Your task: Please make an exact copy of the lines from the one holding "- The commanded" through the end of the data, both ends included, with no pictures.

Supplied information:
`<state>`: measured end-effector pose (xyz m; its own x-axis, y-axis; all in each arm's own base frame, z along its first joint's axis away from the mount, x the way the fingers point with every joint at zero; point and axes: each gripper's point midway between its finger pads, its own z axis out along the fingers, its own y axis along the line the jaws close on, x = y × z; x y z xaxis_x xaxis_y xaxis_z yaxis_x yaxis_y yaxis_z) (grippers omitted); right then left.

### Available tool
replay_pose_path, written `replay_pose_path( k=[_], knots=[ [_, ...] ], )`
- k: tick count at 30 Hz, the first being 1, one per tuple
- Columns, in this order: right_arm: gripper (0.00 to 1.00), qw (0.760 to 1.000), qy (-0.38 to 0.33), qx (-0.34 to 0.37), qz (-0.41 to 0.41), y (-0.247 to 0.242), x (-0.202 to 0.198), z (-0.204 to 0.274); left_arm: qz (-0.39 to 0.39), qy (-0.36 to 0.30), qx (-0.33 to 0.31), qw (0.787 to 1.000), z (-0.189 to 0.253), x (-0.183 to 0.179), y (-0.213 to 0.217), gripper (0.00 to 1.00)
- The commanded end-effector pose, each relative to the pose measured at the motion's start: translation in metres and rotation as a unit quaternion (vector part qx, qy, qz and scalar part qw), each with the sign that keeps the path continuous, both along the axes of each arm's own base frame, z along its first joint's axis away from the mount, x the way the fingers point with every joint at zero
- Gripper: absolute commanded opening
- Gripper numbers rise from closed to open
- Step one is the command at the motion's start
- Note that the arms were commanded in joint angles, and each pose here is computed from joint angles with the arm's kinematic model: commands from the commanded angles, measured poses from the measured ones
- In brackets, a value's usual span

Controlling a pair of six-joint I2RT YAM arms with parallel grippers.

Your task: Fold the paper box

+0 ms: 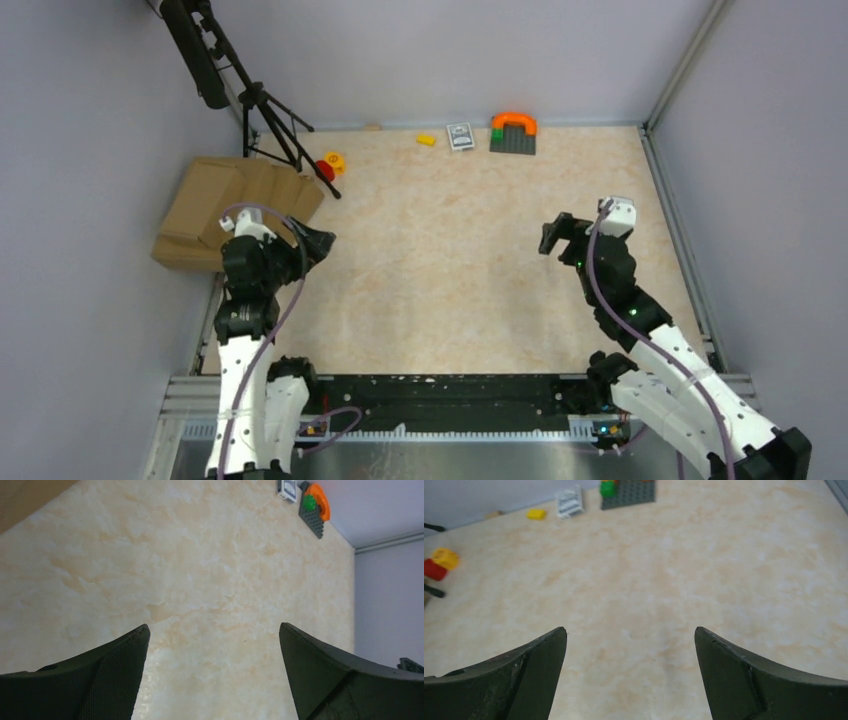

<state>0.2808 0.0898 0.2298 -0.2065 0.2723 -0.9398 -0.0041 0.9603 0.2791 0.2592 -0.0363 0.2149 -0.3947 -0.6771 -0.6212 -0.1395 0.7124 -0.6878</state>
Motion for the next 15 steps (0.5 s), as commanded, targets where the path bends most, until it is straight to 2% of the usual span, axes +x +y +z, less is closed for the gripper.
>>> replay_pose_path(
  k=[1, 3, 6, 11, 15],
  knots=[
    [0.95, 0.996, -0.017, -0.033, -0.080, -0.044, 0.005, -0.030, 0.002, -0.063, 0.119, 0.991, 0.002, 0.029, 0.008, 0.99],
    [0.94, 0.994, -0.040, -0.036, -0.096, -0.054, 0.008, -0.038, -0.012, -0.036, 0.171, 0.985, -0.021, 0.042, 0.003, 0.99],
    [0.94, 0.990, -0.055, -0.040, -0.125, -0.065, 0.013, -0.050, -0.035, -0.037, 0.247, 0.968, -0.037, 0.055, -0.007, 0.99],
    [0.97, 0.978, -0.054, -0.133, -0.150, -0.083, 0.019, -0.069, -0.044, -0.112, 0.328, 0.937, -0.039, 0.066, -0.002, 0.99],
    [0.84, 0.975, -0.124, -0.126, -0.135, -0.080, 0.021, -0.057, 0.010, -0.129, 0.365, 0.922, -0.041, 0.067, 0.021, 0.99]
  ],
)
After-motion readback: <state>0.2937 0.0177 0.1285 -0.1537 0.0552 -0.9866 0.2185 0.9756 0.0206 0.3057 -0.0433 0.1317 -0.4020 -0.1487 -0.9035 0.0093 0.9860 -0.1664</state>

Exercise output:
- The commanded end-effector pose, each relative to the pose measured at the motion's start: translation in metres and rotation as a unit quaternion (vector part qx, qy, qz and scalar part qw), each with the sign that keeps the path continuous, both along the axes of each arm's own base frame, z along its first joint's axis away from the mount, x the way the fingers point with every joint at zero
- Gripper: absolute commanded opening
- Gripper numbers rise from closed to open
- Step one is the command at the motion's start
- Note that the arms were commanded in joint angles, and each pose here is computed from joint angles with the arm's kinematic model: commands from the commanded angles, measured poses from the measured ones
- In brackets, a value's usual span

Controlling a pair of six-joint I2RT YAM arms with parallel grippers.

Your task: Fold the paper box

+0 ms: 

<state>0.2808 0.0898 0.2298 -0.2065 0.2723 -0.9398 -0.0041 0.9603 0.2791 0.2592 -0.0363 0.2149 -0.3947 -0.6771 -0.6212 -0.1395 0.7124 -0.6878</state>
Motion for the next 15 steps (0.5 s), as commanded, targets where the path bends most, until it is straight to 2% of the usual span, axes +x +y +z, less is closed for the gripper.
>>> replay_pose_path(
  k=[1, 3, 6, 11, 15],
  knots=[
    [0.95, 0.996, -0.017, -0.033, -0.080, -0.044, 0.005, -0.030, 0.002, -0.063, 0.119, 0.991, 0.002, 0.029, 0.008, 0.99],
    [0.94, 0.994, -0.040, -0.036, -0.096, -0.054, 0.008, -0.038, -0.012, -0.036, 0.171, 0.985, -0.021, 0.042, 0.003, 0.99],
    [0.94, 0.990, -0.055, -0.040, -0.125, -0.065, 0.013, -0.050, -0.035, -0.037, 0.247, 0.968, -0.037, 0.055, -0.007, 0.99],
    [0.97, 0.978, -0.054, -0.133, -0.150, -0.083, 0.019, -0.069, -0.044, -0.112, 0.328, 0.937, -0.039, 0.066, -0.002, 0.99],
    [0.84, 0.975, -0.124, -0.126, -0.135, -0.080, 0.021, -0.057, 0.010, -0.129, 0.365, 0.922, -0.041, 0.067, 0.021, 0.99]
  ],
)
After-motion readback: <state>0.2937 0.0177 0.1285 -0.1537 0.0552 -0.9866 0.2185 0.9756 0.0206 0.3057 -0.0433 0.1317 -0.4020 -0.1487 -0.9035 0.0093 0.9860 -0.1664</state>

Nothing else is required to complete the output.